| Directions |
Using the data below, copy out all lines with the word "Mark".

* * * * * * * * *

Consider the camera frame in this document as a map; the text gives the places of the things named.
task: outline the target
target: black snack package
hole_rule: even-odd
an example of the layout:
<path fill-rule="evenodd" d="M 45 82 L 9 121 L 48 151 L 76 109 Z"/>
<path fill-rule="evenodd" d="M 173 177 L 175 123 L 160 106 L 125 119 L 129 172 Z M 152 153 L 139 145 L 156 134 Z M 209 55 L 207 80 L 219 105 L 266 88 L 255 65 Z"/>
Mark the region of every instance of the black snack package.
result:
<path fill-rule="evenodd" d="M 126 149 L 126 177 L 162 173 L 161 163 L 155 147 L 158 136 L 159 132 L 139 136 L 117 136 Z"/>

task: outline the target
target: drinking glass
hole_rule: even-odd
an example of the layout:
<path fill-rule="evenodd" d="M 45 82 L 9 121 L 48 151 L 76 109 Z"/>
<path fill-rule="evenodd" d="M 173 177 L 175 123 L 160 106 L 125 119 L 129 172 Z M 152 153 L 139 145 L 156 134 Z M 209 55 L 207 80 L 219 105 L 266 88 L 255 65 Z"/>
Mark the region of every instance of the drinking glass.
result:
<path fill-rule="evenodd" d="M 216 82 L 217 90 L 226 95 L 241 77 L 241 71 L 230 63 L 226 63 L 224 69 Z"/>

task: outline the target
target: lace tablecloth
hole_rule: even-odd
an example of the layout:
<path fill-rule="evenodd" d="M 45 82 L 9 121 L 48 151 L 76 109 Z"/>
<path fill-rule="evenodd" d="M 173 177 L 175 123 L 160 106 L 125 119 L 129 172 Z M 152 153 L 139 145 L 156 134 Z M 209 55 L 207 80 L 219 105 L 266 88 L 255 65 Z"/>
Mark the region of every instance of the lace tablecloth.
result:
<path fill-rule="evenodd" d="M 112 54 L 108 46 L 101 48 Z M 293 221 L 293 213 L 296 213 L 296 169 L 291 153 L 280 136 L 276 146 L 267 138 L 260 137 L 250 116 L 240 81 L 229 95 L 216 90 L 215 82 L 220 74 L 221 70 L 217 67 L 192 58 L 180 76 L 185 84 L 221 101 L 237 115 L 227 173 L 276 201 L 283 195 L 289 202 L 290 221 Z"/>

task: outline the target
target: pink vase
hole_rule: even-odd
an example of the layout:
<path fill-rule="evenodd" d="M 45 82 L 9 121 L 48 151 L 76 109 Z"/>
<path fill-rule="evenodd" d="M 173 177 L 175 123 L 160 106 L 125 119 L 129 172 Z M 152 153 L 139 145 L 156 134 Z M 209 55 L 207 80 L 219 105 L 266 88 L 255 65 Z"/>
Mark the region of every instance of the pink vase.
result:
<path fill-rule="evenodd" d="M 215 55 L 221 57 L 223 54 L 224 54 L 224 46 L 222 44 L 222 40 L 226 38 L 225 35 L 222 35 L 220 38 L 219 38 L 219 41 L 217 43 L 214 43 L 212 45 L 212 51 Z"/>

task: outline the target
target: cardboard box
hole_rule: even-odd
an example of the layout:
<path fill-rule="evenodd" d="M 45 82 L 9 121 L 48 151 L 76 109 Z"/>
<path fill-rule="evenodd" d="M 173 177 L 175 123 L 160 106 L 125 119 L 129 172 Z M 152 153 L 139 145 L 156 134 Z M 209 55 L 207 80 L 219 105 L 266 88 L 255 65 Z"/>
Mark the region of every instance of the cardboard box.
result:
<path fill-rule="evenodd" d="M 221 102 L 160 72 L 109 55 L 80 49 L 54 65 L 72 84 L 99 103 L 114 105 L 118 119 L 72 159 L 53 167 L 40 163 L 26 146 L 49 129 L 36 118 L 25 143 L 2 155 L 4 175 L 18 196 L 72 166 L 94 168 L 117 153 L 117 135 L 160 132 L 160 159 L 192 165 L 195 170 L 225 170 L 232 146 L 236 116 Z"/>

* * * * * * * * *

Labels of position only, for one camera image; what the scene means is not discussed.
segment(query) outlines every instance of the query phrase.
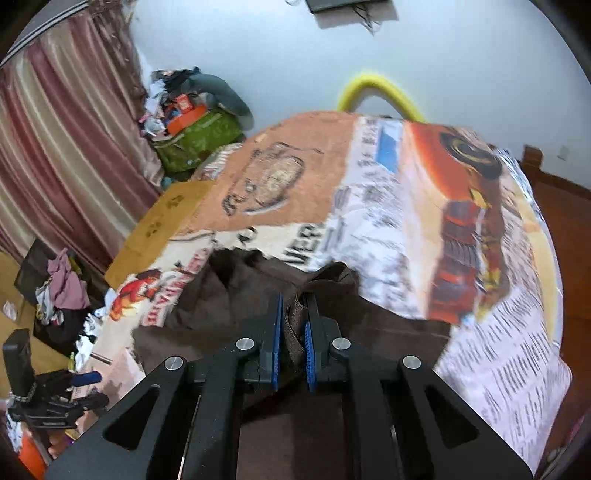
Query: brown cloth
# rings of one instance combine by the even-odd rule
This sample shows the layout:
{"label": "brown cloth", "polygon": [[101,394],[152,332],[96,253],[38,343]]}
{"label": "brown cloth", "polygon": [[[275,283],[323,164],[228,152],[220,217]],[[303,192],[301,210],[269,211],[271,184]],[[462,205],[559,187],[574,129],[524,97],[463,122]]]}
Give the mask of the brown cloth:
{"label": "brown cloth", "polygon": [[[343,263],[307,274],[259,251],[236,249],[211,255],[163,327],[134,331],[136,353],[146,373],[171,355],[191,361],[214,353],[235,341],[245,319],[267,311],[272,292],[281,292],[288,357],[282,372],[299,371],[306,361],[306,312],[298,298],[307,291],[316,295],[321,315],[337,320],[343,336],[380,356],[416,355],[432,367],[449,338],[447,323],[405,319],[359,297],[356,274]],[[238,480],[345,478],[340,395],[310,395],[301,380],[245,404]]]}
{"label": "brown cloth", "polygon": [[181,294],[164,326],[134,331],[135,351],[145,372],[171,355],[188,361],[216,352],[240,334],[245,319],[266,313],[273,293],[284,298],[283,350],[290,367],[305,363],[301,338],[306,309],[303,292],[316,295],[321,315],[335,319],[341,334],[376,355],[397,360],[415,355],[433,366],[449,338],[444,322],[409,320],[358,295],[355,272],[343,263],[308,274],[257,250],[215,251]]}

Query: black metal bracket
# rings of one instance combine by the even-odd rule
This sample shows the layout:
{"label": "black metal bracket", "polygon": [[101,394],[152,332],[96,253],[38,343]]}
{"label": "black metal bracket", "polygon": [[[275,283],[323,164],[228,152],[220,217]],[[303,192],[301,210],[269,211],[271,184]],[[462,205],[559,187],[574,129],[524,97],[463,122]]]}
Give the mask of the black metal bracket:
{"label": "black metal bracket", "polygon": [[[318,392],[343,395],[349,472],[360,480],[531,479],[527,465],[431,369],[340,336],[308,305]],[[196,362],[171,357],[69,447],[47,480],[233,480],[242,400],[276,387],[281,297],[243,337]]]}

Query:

* * * * * * * * *

| Reply to the exercise |
Mark the region of every instance of the black snack package.
Mark the region of every instance of the drinking glass.
Mark the region of every instance of the lace tablecloth.
Mark the region of every instance of the pink vase.
Mark the region of every instance of the cardboard box.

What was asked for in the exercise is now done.